6. Blessed are the pure of heart, for they shall see God.
7. Blessed are the peacemakers, for they shall be called children of God.
8. Blessed are they who are persecuted for the sake of righteousness, for theirs is the kingdom of heaven.

In the church you will find eight of lots of things to represent the eight Beatitudes: eight windows, eight pillars etc. It was a really pretty church with lots of airy whites, blues and golds and surrounded by gardens lovingly tended by the Franciscan sisters. You were not allowed into the church if you were not ‘appropriately’ dressed which meant covered shoulders and there was a basket of shawls and watchful sister at the entrance to keep the sacredness in tact. We are given a generous TEN minutes to walk around the gardens, explore the church and get back to the bus.

Church of the Beatitudes

Church of the Beatitudes

Next the bus unloaded us in Tabgha where there are two churches: the Church of the Multiplication and the Chapel of the Primacy of St. Peter. The first church is built where Jesus performed the miracle of multiplication – feeding five thousand men (and an unknown number of women of children) with 2 fish and 5 bread loaves. Here we passed by the church onto a simple basalt altar near the Sea of Galilee shore. We sat on big logs under dried banana leaf shades for Mass, where we read about the multiplication and sat in silence for the first time on the pilgrimage. It was very peaceful being on the land where Jesus taught and feeling God in the silence. At the end of the tour many people would come to describe this place as their favourite in the tour. After this we visited the Church of the Multiplication where the altar is placed over the rock on which Jesus is believed to have performed the multiplication miracle. And sticking with the fish theme, there was a nice Koi pond and animal mosaics.

Simple is good

simple is good

Multiplication altar

Multiplication altar

We got back on the bus for a short hop to the Chapel of the Primacy of St. Peter, where Jesus appeared to the disciples for the third time after he had risen and ate breakfast with them and where he gave Peter the command to “Feed my Sheep” (hence conferring the primacy of his Church to him). In memory of the latter there is a statue of Jesus blessing a genuflected Peter. Here Frank read from his heavily post-it’ed Bible and people took the opportunity to wade in the waters of the Sea of Galilee. There was also a bathroom stop here but you had to pay a couple of shekels. One mama in our tour was not impressed and declared that she was going to go in the bushes. This startled Frank such that he shoved enough shekels for two bathroom trips into her hands and gasped something along the lines of ‘No, no! Please, it’s on me!’.

me + Sea of Galilee

me + Sea of Galilee

Next we were onto church #4 at Capharnaum, where Peter lived and Jesus taught in the synagogue. This place was archaeologically interesting since there were many preserved ruins and one set of ruins used to be Peter’s house.
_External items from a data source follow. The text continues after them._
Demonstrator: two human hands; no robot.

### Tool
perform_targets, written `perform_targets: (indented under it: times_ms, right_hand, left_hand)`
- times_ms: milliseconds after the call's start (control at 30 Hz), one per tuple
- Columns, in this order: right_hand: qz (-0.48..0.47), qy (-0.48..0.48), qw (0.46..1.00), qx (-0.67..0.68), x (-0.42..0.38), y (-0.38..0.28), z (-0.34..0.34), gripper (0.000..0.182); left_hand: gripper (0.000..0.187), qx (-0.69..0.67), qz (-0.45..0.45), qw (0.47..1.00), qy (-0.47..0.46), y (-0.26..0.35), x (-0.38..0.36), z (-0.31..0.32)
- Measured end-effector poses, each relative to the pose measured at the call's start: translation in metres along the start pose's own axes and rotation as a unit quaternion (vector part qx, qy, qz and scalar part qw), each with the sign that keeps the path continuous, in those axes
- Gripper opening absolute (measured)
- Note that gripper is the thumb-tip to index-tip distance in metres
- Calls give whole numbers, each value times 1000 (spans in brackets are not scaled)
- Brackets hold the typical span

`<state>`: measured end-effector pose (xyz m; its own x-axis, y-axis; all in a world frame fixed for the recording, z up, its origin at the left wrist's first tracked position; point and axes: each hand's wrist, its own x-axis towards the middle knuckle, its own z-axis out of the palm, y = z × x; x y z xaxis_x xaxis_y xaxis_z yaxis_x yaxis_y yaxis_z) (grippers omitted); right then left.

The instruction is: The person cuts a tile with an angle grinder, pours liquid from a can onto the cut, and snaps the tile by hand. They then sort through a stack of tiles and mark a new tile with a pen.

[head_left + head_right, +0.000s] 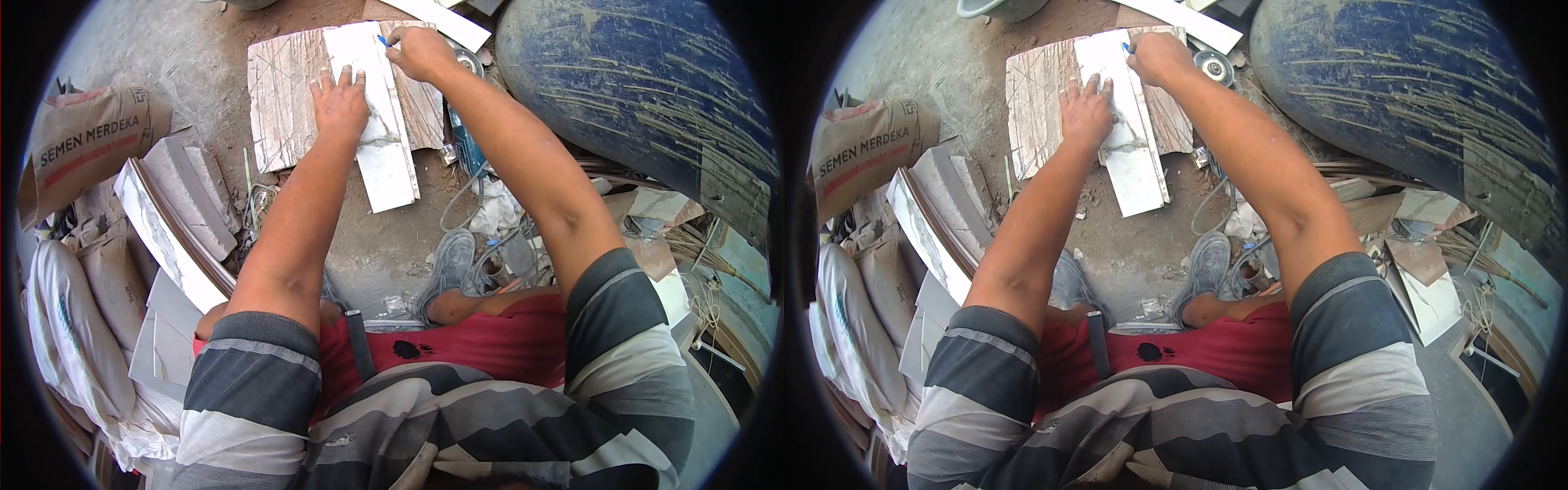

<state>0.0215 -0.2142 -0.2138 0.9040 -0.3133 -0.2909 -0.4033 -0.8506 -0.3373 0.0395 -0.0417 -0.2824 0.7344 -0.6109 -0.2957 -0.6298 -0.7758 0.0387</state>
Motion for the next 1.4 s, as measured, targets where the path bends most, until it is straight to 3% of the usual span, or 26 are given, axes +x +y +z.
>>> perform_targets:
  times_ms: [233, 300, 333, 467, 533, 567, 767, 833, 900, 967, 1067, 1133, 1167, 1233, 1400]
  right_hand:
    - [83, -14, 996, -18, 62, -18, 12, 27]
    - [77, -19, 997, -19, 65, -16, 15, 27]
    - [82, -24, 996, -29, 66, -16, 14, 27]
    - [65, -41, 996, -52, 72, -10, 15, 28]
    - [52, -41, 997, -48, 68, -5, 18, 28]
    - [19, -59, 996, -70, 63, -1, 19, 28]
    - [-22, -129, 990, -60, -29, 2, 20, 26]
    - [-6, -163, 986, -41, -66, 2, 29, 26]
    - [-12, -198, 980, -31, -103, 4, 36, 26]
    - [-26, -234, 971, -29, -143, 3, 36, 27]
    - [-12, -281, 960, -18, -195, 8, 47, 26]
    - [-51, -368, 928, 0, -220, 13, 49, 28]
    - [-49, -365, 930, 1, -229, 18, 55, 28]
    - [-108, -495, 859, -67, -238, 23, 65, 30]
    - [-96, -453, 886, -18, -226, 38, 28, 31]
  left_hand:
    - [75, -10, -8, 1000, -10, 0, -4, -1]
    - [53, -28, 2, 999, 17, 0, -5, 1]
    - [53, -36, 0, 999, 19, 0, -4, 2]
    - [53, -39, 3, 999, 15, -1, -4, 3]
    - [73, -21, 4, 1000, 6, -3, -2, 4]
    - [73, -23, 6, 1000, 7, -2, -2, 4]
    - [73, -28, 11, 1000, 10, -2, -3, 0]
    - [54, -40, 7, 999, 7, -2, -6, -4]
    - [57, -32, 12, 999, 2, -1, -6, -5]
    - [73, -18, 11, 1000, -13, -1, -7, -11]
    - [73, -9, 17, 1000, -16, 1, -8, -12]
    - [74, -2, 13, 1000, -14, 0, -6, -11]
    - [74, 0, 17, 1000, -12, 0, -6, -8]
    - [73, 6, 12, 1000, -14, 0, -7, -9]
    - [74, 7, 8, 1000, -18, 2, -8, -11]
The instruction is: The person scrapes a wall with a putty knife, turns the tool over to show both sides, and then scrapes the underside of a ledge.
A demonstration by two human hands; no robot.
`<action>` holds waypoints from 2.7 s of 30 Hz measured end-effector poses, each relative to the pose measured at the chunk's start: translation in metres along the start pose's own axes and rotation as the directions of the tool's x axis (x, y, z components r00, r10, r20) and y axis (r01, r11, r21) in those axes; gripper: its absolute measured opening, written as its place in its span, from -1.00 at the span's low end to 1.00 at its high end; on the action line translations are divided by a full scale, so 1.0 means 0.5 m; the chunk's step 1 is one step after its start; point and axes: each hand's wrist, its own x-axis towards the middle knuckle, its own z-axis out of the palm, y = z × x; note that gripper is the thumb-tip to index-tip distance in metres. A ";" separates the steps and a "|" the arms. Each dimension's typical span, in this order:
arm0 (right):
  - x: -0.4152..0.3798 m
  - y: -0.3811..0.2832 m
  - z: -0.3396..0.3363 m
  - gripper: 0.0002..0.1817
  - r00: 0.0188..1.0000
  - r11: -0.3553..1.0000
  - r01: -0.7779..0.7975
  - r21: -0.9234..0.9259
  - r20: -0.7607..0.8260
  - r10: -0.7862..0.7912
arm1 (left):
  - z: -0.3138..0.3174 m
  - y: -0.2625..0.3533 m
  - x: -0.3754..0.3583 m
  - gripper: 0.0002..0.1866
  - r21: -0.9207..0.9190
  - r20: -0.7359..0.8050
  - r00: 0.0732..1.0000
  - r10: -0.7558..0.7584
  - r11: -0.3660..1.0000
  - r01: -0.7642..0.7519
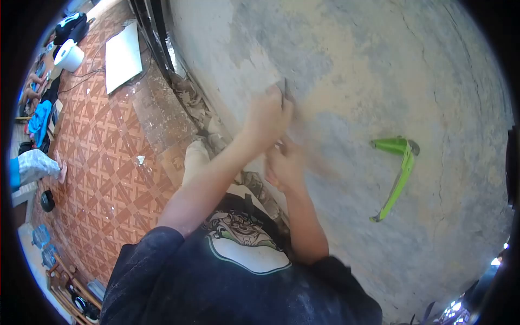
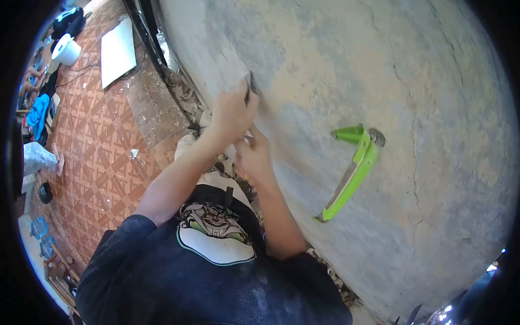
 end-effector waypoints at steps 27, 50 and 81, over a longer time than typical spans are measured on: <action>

Over these hovers a *whole* church held in place with only three or four metal bars, inside the church has a glass floor at its center so you can look down into the ruins. The other set of ruins is a synagogue that still has whole tall pillars intact. But if you look along the outer edge of it you can see a line of black basalt rock below the khaki coloured rock. The black rock is what’s left of the original temple that Jesus taught in at Capharnaum – rocks that Jesus walked on, wow.

Two layers - black basalt and other whiter rock

Two layers - black basalt and other whiter rock

After Capharnaum we were rushed off to a restaurant where we were going to have a very special lunch called Peter’s Fish. This was special because it consisted of the same kind of fish that Peter caught in the Sea of Galilee. It was so special in fact that it cost $17. In the end the older folk went for the lunch but a few of the younger folks decided to wander around outside. There wasn’t much to see besides a shop and a petrol station, but just beyond these we found a lone food stall where there was a woman making some kind of flat bread for $6.  Isabel, Luisa, A, E, the another young doctor, L, and I ordered one and watched her make it. She started by rolling out a dough, then pulling it out into a circular shape over a big cushion and then frying it on a big dome shaped gas cooker. When it was finished cooking she slathered it with creamy goat’s milk cheese, salt and herbs and then folded it up and cut it into six pieces. This was served with a bowl of olives and we ordered two breads so that was lunch for $2 each! It was a very relaxed lunch, we sat at a table the woman had set out while she played with her baby who was lying on a bed near the back of her stall. She was very shy but friendly and her and A bonded over her baby and she ended up giving us a branch full of fresh dates that she had hanging up.

over a cushion

over a cushion

lunch to share

lunch to share

After lunch we were taken for a ride in a boat which was a replica of the so-called Jesus Boat on the Sea of Galilee. There was a DJ-type set up on the boat and there was much merriment with the hoisting of the South African flag, singing of national anthems and dancing. When we got back to the shore we got to have a bathroom break in a museum where Isabel and I bought ice-cream. By this stage I was still carrying my money in an ever-disintegrating paper envelope inside a traveller’s belt strapped across my tummy. The charming guy behind the counter leaned over to me and said “You know they have this invention, is a wonderful theeng – is called a walleet’. I responded by looking up from my flakey envelope and said “What? A wallleeettt?? I must see if I can find one! What’s it called again a, a?” “-Walleet” he replied, “A- a wallleeeeettt?” I said “Thank you so much!” and then we all had a good nudge-nudge-wink-wink laugh (especially Isabel!).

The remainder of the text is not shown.